2. They most certainly do, but rather than take back an overly broad statement, they take refuge in the confusion that can occur when you stop arguing about the subject and drift into a meta-argument about the analogy itself.
Yes, I think that pretty much covers it. Option 2 is what you will get from a politician who chooses to throw the argument back in the opponent's face rather than try to refute it rationally. In a private conversation, I think we're almost always dealing with option 1. They always get emotional, but it's hard to tell if they stopped thinking rationally because they got emotional, or got emotional because they don't know how to think rationally.

I have some examples too. This is the best one from my personal experiences: I had been out to dinner with a friend, his girlfriend and some of their friends, and was walking to the subway with a couple that had been at the dinner. Somehow the conversation touched on the subject of prostitution, and the female half of the couple said something to the effect that paying for sex is an evil, abusive thing to do because these women don't really want to do what they're doing. I tried to explain that the first part of that doesn't really follow from the second, by saying that e.g. a cleaning lady may not like to do what she's doing for money either. By her logic, it would be morally wrong to hire a cleaning lady. She went completely ******* because I had "compared" having a boring job with being raped for money, and started accusing me of being a horrible, evil, rape-supporting *******. It was really unpleasant.

Here's an example from Real Time with Bill Maher: This was one of the first episodes of Real Time that I saw. Andrew Sullivan was one of the three in the Panel when Bill interviewed Noam Chomsky. Chomsky wasn't in the studio, he just appeared on a screen. When the interview was over, Sullivan went nuts because Chomsky had "compared" the Bush administration to Nazis. What he had actually done was to say that if we take the Nuremberg trials as the definition of what we mean by a "war crime", then these guys are war criminals. That's very different from saying that the Bush guys are as bad as the nazis. OK, there's certainly a hint about that in the argument, but if you have a problem with that, and you feel that the claim itself is wrong, then you should start by refuting the argument rationally and then say that Chomsky is an ******* for using a flawed argument that involves nazis just to make the viewers think of Hitler when someone mentions Bush.
 
Actually, way I learned it, the No True Scotsman fallacy is a special form of circular reasoning.

1."All X are Y"
2."Well, Z is an X and not an Y"
3."Then Z is not a true X"

It's circular because the conclusion is turned into a premise to dismiss a counter-example, thus supporting the conclusion.

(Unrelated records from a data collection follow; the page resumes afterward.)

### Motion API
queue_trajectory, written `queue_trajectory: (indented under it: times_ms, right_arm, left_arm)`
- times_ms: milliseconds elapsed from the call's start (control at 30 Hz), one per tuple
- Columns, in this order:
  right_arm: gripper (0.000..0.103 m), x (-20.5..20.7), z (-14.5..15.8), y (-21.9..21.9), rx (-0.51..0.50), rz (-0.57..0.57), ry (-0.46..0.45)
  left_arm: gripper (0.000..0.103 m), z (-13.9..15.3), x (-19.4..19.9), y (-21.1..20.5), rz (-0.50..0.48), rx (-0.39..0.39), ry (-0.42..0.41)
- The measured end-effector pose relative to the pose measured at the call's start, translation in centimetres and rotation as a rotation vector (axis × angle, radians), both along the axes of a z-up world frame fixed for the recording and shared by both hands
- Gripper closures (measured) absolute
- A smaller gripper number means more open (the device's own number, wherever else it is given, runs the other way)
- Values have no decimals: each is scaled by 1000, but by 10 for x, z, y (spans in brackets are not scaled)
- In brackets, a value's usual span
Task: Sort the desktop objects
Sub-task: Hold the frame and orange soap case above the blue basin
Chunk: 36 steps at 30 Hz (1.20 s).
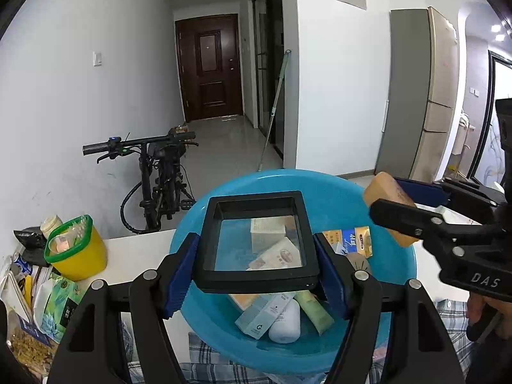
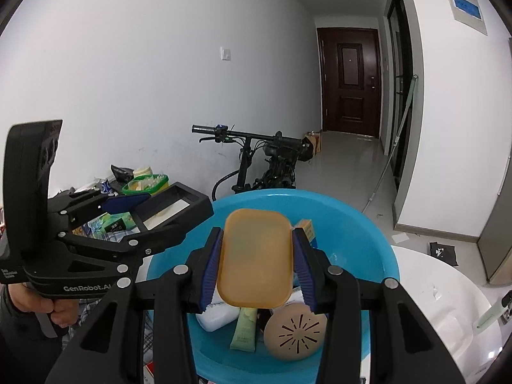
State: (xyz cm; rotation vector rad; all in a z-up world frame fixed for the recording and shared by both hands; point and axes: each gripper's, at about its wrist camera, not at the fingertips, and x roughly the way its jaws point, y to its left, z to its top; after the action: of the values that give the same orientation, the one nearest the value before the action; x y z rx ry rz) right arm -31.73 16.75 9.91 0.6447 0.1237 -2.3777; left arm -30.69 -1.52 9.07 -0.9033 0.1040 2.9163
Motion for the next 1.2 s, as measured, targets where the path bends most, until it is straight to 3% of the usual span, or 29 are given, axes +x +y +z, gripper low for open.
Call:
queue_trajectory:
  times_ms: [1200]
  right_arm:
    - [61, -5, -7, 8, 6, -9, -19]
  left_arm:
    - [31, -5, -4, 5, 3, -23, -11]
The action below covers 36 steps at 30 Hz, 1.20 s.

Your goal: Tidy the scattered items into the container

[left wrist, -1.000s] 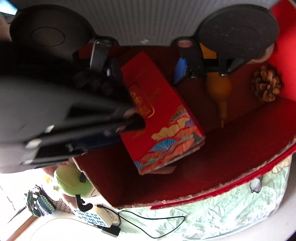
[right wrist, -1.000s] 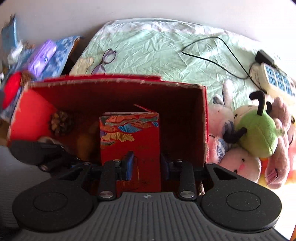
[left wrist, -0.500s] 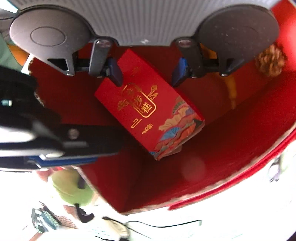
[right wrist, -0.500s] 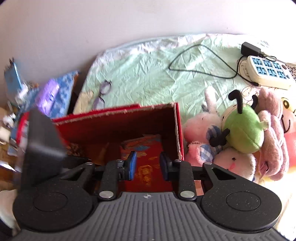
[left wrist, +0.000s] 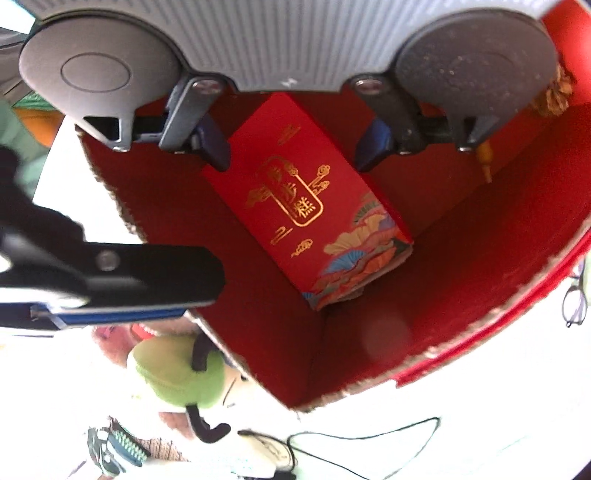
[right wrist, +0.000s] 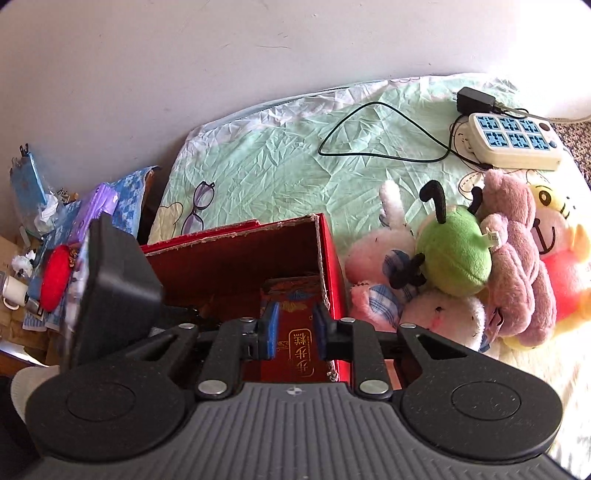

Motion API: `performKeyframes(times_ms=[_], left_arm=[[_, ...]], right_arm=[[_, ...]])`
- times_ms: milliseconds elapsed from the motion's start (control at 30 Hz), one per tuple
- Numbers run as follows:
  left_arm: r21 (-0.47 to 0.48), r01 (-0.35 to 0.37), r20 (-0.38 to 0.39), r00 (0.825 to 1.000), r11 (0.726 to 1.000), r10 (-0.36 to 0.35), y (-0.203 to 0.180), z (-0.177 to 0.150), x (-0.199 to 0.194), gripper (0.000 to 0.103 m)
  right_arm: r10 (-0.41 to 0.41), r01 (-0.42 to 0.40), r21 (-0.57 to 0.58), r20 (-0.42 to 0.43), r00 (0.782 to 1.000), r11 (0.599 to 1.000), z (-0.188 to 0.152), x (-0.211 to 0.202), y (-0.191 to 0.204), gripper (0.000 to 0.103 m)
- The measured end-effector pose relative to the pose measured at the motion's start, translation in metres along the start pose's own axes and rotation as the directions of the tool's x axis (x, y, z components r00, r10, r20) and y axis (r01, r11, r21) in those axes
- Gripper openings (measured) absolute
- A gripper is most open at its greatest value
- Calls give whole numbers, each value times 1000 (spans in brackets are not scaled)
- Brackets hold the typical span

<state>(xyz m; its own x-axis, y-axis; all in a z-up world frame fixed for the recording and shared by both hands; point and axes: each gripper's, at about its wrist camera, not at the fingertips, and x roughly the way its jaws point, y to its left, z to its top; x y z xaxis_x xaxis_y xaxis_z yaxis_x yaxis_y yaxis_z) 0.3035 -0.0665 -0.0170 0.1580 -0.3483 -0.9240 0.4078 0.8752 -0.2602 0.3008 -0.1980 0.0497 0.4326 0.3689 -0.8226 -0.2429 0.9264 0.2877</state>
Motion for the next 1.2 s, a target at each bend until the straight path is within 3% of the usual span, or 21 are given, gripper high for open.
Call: performKeyframes(times_ms=[200,400,733,900,1033,1200], left_arm=[[-66,-94,61,993,993,98,-1,-19,-25,76],[-147,-239,127,958,960,258,-14,-38,-53,82],[-288,-408,148,875,866,462,-19,-59,-66,86],[-337,-455,137,843,824,521,-20,-71,-73,88],[-374,-515,125,796,771,592,-18,-79,-78,88],[-421,-539,131,760,730,637,-18,-89,-89,90]], right_arm=[[-1,2,-58,19,1000,998,-2,-2,5,23],[-7,6,-111,-7,1000,994,-12,2,13,24],[27,-42,-182,-82,996,982,-26,14,27,24],[43,-65,-206,-108,993,976,-30,22,34,25],[29,-54,-222,-115,993,974,-32,27,37,25],[24,-43,-225,-87,996,974,-38,22,38,26]])
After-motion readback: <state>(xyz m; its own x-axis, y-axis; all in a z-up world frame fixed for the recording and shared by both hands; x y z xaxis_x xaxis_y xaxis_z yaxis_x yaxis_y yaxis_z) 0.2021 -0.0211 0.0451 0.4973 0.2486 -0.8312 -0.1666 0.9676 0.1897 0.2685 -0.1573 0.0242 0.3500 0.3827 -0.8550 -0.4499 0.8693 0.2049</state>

Basically the key there is that X=>Y is equivalent to !Y=>!X. The underlying argument in #3 above is basically "!Y=>!X" If Angus McTavish doesn't eat his porridge without sugar, then he isn't a True Scotsman. But that is equivalent to the original claim that "X=>Y", so basically the claim is used to support itself.

However it's not a fallacy when there is some other reason to dismiss the objection that Z is an X. E.g.,

"No eel can discharge electric shocks"
"Well, the electric eel can."
"Sure, but the 'electric ell' is not a true eel, but a species of knifefish."

... is not a No True Scotsman fallacy. The 'electric eel's' status as a true eel doesn't depend on conforming to the conclusion, but is simply how marine biologists classify them.

Or to use the porridge example, the following is not a No True Scotsman fallacy:

"No Scotsman puts sugar on his porridge."
"Well, I'm in the same WoW guild with some guy called McChirton who does put sugar on his porridge."
"Heh, I know that guy. He just calls himself McChirton online, but is a third generation American of Polish descent. I'm pretty sure that playing a dwarf with a Scottish accent doesn't qualify him as a true Scotsman."
 
While it might not be the "According to Hoyle" definition, to me the "One True Scotsman" fallacy is when you adjust the definition of a group based on how you need to define it to win whatever argument you are in at the moment.
 
The One True Scotsman is Ian McIan the Redundant.